One thing we both did was carry more clothing than we had to.  I also had us all carrying sleeping bag liners, which we did not need, but I wanted to combat sweat.  Matt carried his full down quilt, Chan and I had swapped to a much lighter down throw.  It was so hot I did not need my insulated pad, so I just hauled that 2 pounds around like a crazy person.  We didn't use the first aid kit and I didn't use my extra shirt.  So.  Dang.  I am still not great with packing, I doubt I ever will be.  I was glad to have my scrubs and long sleeves against the skeeters, though.

The van stayed covered in a light coating of ash.  Blergh.

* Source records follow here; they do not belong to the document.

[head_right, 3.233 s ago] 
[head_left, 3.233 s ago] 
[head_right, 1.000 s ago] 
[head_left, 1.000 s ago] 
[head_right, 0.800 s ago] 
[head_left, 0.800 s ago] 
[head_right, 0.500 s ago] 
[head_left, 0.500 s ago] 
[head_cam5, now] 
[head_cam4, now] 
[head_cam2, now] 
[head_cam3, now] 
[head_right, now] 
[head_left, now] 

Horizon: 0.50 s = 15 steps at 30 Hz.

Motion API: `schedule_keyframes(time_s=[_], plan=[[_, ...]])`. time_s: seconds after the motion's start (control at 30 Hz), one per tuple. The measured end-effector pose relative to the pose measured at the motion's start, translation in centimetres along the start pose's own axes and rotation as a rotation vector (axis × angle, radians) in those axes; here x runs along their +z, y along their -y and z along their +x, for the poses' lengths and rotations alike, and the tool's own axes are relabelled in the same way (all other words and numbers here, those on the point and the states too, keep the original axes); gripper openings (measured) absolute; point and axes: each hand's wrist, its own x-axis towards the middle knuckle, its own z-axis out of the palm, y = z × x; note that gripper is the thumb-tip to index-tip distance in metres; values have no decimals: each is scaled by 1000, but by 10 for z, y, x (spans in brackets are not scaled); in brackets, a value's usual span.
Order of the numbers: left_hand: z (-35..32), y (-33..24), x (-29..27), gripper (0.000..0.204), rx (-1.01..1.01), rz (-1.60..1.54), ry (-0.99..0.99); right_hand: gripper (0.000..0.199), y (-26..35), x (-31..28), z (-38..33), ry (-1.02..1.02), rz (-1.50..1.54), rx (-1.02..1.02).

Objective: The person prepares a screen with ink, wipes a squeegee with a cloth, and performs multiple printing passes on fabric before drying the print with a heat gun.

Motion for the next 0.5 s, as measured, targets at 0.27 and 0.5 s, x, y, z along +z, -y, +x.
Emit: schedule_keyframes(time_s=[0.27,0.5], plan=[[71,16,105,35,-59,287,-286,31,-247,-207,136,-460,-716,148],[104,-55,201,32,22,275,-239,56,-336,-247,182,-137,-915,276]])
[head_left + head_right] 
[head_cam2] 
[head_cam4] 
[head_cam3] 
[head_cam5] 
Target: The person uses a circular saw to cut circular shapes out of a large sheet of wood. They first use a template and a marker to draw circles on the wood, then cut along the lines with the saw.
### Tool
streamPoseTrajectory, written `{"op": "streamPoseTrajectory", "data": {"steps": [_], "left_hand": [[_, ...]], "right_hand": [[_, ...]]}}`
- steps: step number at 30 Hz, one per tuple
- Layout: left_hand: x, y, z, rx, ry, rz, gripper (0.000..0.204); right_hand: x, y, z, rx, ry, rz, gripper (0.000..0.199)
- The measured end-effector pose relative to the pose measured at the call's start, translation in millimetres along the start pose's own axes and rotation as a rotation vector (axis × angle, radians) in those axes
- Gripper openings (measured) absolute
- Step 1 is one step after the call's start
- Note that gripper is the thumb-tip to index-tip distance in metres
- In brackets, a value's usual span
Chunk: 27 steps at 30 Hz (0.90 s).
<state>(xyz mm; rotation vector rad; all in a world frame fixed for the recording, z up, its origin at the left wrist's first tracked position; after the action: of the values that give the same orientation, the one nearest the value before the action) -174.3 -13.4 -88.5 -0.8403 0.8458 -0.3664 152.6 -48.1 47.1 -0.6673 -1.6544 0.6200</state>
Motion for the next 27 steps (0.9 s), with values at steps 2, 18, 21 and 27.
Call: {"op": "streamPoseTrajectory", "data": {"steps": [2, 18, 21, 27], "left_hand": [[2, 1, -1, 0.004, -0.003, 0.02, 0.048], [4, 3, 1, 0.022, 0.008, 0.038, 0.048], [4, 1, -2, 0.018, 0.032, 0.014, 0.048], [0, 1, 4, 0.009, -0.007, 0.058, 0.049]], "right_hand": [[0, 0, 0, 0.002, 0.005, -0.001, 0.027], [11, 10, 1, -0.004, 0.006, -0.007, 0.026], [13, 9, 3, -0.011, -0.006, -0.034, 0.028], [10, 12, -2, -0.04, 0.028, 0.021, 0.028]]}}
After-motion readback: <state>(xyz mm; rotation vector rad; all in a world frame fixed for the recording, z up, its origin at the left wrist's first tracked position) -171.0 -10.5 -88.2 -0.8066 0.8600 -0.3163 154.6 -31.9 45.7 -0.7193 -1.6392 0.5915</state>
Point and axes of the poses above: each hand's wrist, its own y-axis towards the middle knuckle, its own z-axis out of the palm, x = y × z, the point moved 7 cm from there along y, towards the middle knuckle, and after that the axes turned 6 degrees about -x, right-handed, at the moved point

Shots from inside the salt-crusty windowed ferry, we decided we'd be in the sun enough so we hid out in the cabin.

It's $7 per person for a 7 day pass.

The trails alllll look like some version of this.  I took loads of photos because it was just so different from the trails I usually hike.

We arrived at Yankee Paradise and found a spot to set up.
Ironically, after all those miles of oaks, we camped in pines.
The ticks were so bad that if you stood still, they would crawl up your feet.
Matt and Chandler had dozens on them over the trip, I had 2.  It's the only time having a near zero heat signature comes in handy.

Wednesday morning we left Chan lounging and Matt and I walked the 2 miles to Plum Orchard to get water.  We ended up staying and doing the tour of the house.

I took nearly no photos on the tour, which lasted an hour.
I did see these horses out the window.

And I liked the basement, particularly the elevator.

These bricks are in arches to support the tiles for the indoor pool.

There it is!  It was a diving pool.
It was set up in this complicated way to heat it from spring water temps of 68 to a balmy coal-heated temp of 75.  Brrr

There were more horses outside as we left.

Back at camp, we sat in the shade of our rain flies until we'd sweated out nearly all the water we just went and got.  So, I decided we should hike to the beach.  The nearest one for use was a mile and a half one way.  We started walking.

The water was in the 70's, which was quite nice to get cooled off.  I made us get out and put on more sunscreen every 40 minutes, despite the bottle saying it was sweat and water proof for 80 minutes.
It was 3 when we arrived, we stayed until after 6.  The sun was still quite high, but we were getting tired and really hungry.

Tired.  Hungry.

This horse hogged the trail and we could not get past.  We ended up hiding in the bushes while it wandered back and forth, snorting and pawing the ground.  Then it saw us and ran.  GAH. 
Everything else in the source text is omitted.